### Problem_1: Write a Python function that takes in two arrays of data and calculates the F-value for a variance ratio test. The function should return the F-value and the corresponding p-value for the test.

In [2]:
from scipy.stats import f_oneway
import numpy as np
def f_test(data1, data2):
  # Check if data is valid
  if not isinstance(data1, (list, np.ndarray)) or not isinstance(data2, (list, np.ndarray)):
    raise TypeError("Input data must be lists or NumPy arrays.")
  
  # Perform F-test with scipy.stats.f_oneway
  F, p = f_oneway(data1, data2)
  return F, p

# Example usage
data1 = [1, 2, 3, 4, 5]
data2 = [6, 7, 8, 9, 10]
F, p = f_test(data1, data2)

print(f"F-value: {F:.4f}")
print(f"p-value: {p:.4f}")

F-value: 25.0000
p-value: 0.0011


### Problem_2: Given a significance level of 0.05 and the degrees of freedom for the numerator and denominator of an F-distribution, write a Python function that returns the critical F-value for a two-tailed test.

In [3]:
from scipy.stats import f

def critical_f_value(alpha, df1, df2):
  # Check if alpha is between 0 and 1
  if not 0 < alpha < 1:
    raise ValueError("alpha must be between 0 and 1.")
  
  # Calculate critical F-value with scipy.stats.f.ppf
  return f.ppf(1 - alpha / 2, df1, df2)

# Example usage
alpha = 0.05
df1 = 10
df2 = 15
critical_f = critical_f_value(alpha, df1, df2)

print(f"Critical F-value (alpha={alpha:.4f}, df1={df1}, df2={df2}): {critical_f:.4f}")


Critical F-value (alpha=0.0500, df1=10, df2=15): 3.0602


### Problem_3: Write a Python program that generates random samples from two normal distributions with known variances and uses an F-test to determine if the variances are equal.
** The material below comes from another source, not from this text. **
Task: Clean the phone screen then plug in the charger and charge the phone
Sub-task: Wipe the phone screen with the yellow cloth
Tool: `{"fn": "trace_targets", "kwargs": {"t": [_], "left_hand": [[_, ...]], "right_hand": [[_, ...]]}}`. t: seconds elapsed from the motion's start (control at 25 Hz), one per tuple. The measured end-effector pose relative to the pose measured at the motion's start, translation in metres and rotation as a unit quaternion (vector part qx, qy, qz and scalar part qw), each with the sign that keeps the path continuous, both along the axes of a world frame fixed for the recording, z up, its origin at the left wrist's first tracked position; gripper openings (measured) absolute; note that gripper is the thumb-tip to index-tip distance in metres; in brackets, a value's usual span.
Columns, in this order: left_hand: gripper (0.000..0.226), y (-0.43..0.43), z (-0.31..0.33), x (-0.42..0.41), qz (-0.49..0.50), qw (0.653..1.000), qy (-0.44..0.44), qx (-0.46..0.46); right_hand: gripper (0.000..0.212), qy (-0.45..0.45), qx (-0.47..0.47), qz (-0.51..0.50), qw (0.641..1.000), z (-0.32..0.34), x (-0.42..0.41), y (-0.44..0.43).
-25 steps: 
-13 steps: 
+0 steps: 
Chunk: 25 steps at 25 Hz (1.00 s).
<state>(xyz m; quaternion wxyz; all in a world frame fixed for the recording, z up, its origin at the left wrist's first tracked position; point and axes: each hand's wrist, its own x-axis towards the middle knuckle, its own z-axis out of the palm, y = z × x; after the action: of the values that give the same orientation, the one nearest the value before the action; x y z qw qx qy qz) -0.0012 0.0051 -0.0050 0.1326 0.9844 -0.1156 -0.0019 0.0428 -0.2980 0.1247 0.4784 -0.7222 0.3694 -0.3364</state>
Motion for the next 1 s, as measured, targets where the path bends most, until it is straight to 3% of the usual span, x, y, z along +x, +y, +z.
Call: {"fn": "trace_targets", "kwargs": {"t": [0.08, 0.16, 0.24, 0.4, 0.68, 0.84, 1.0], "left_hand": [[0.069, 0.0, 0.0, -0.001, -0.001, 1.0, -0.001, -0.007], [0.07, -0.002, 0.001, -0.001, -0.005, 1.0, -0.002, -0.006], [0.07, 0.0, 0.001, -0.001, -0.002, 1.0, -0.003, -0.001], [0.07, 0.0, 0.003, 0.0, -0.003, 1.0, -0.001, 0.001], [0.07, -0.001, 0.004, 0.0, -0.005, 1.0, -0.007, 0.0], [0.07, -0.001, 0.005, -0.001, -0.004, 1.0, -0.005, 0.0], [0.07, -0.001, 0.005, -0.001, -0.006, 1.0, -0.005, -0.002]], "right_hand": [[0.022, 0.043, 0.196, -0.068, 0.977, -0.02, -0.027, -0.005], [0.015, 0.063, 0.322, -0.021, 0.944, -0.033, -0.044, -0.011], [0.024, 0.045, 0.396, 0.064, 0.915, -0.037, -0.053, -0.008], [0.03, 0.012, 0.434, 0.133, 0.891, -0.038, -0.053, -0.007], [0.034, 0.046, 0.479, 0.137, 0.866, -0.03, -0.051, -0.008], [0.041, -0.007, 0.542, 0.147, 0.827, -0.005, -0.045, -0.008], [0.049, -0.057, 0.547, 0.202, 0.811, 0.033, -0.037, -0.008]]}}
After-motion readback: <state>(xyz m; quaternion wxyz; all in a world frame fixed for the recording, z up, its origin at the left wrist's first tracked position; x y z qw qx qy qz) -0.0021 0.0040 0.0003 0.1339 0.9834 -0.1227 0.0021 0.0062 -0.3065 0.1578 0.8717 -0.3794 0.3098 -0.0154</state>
The program should output the F-value, degrees of freedom, and p-value for the test.

In [19]:
from scipy.stats import norm, f_oneway

def f_test_simulation(mu1, mu2, sigma1, sigma2, sample_size, alpha):
  # Generate random samples
  data1 = norm.rvs(loc=mu1, scale=sigma1, size=sample_size)
  data2 = norm.rvs(loc=mu2, scale=sigma2, size=sample_size)

  # Perform F-test with f_oneway
  F, p = f_oneway(data1, data2)

  # Calculate degrees of freedom
  df1 = sample_size - 1
  df2 = sample_size - 1

  # Print results
  print(f"F-test results (alpha={alpha:.4f}):")
  print(f"\tF-value: {F:.4f}")
  print(f"\tDegrees of freedom (numerator, denominator): ({df1}, {df2})")
  print(f"\tp-value: {p:.4f}")

  # Decision rule 
  if p < alpha:
    print("\tReject null hypothesis (variances are not equal).")
  else:
    print("\tFail to reject null hypothesis (variances might be equal).")

# Example usage
mu1 = 5
mu2 = 7
sigma1 = 2
sigma2 = 1
sample_size = 20
alpha = 0.05

f_test_simulation(mu1, mu2, sigma1, sigma2, sample_size, alpha)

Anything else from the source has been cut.